Custom recipes (archive, read-only) - Page 52

kiklop74 · 09-25-2009, 02:28 PM

Quote:

Originally Posted by Andreiko

http://www.inosmi.ru/misc/export/xml...ranslation.xml

can someone please make a resipe out of this feed?
I know i have already asked, but maybe it went unoticable

. Sorry for repeating.

Here you go but this assumes you already patched your reader to use russian fonts:

macsilber · 09-25-2009, 04:51 PM

Can someone help me with this feed please

http://www.inc.com/rss.xml

CABITSS · 09-25-2009, 05:02 PM

Quote:

Originally Posted by kiklop74

The Toronto Star:

Hi Kiklop74
Thanks once again
When I run the recipe to download, I notice that all the article headings are repeating, as per sample below.

Sample 1
Ron James's big tent of comedy TheStar.com - Television - Ron James's big tent of comedy

Sample 2
Skates iced for love of dance TheStar.com - Television - Skates iced for love of dance

kiklop74 · 09-25-2009, 05:02 PM

Quote:

Originally Posted by macsilber

Can someone help me with this feed please

http://www.inc.com/rss.xml

Here goes:

kiklop74 · 09-25-2009, 05:03 PM

Quote:

Originally Posted by CABITSS

Hi Kiklop74
Thanks once again
When I run the recipe to download, I notice that all the article headings are repeating, as per sample below.

Sample 1
Ron James's big tent of comedy TheStar.com - Television - Ron James's big tent of comedy

Sample 2
Skates iced for love of dance TheStar.com - Television - Skates iced for love of dance

Yes they do. No time to work on that. Just live with that for now.

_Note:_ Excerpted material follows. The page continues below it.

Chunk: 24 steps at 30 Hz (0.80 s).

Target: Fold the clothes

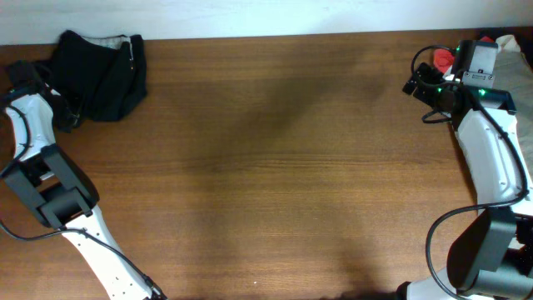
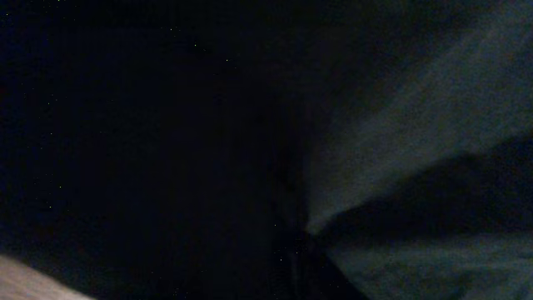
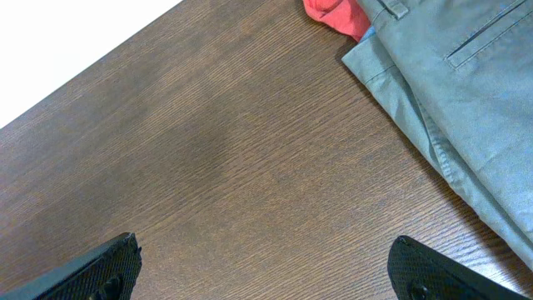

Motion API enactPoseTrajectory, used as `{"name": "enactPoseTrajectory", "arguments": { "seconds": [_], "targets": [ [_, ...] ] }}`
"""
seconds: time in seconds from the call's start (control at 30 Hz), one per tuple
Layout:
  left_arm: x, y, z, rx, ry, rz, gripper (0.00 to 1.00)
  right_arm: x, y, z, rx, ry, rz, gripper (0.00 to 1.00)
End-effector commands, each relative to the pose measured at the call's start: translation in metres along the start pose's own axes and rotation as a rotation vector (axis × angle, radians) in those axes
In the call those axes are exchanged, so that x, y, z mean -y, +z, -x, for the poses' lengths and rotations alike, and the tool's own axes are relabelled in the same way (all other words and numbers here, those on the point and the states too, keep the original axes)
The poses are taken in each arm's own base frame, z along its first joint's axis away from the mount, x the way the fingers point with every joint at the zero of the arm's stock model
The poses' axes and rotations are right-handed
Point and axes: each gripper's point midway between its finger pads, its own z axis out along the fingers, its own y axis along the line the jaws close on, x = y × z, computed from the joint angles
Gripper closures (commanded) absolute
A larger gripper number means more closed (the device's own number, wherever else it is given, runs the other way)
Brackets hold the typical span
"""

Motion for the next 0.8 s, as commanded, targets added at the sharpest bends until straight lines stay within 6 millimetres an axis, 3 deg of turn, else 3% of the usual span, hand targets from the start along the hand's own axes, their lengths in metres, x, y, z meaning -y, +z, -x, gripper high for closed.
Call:
{"name": "enactPoseTrajectory", "arguments": {
  "seconds": [0.0, 0.13, 0.27, 0.4, 0.43, 0.6, 0.67, 0.7, 0.73, 0.77],
  "targets": [
    [-0.041, 0.023, -0.007, -0.033, 0.020, 0.095, 0.29, 0.003, 0.000, 0.001, 0.003, -0.001, -0.014, 0.01],
    [-0.039, 0.018, -0.008, -0.043, 0.040, 0.099, 0.20, 0.003, 0.000, 0.001, 0.003, -0.001, -0.014, 0.01],
    [-0.028, -0.012, -0.009, -0.062, 0.054, 0.108, 0.17, 0.003, 0.000, 0.001, 0.003, -0.001, -0.014, 0.01],
    [0.001, -0.078, -0.005, -0.028, 0.078, 0.072, 0.15, 0.003, 0.000, 0.001, 0.003, -0.001, -0.014, 0.01],
    [0.016, -0.107, -0.013, -0.041, 0.087, 0.026, 0.15, 0.003, 0.000, 0.001, 0.003, -0.001, -0.014, 0.01],
    [0.077, -0.210, -0.030, 0.058, 0.330, -0.126, 0.17, 0.003, 0.000, 0.001, 0.004, 0.000, -0.010, 0.01],
    [0.094, -0.237, -0.039, 0.097, 0.367, -0.153, 0.16, 0.002, 0.000, 0.001, 0.002, 0.000, -0.006, 0.01],
    [0.101, -0.247, -0.043, 0.110, 0.381, -0.165, 0.13, -0.004, 0.000, -0.011, -0.053, 0.000, 0.033, 0.01],
    [0.105, -0.251, -0.048, 0.113, 0.391, -0.170, 0.01, -0.011, -0.003, -0.025, -0.117, 0.004, 0.083, 0.01],
    [0.107, -0.252, -0.051, 0.107, 0.395, -0.170, 0.01, -0.022, -0.009, -0.028, -0.137, 0.008, 0.150, 0.01]
  ]
}}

CABITSS · 09-25-2009, 05:05 PM

Can you create one for The Toronto Sun.

I did try, but the download file is real large and take about 9 to 12 min to download. So I am doing something wrong.
Can you create a new recipe for the
The Toronto Sun

Thanks

MichaelMSeattle · 09-25-2009, 05:39 PM

Hi again,
I was wondering if anyone had any suggestions for my issue with the New York Times Magazine? I tried the recipe but it didn't return any of the sub-articles, only their headers.

Also, I've heard discussion about using Firefox to determine the sections to remove from returned feeds. Can someone please elaborate a little more about how to do this?

Thanks again for your help!

- Mike

kiklop74 · 09-25-2009, 05:42 PM

That is because of the famous anti-scraping protection they employ. Everything related to NYT is pain.

macsilber · 09-25-2009, 07:25 PM

Thanks so much!

Could you attempt this one for me please

http://feeds.feedburner.com/entrepreneur/latest

MichaelMSeattle · 09-25-2009, 07:37 PM

Quote:

Originally Posted by kiklop74

That is because of the famous anti-scraping protection they employ. Everything related to NYT is pain.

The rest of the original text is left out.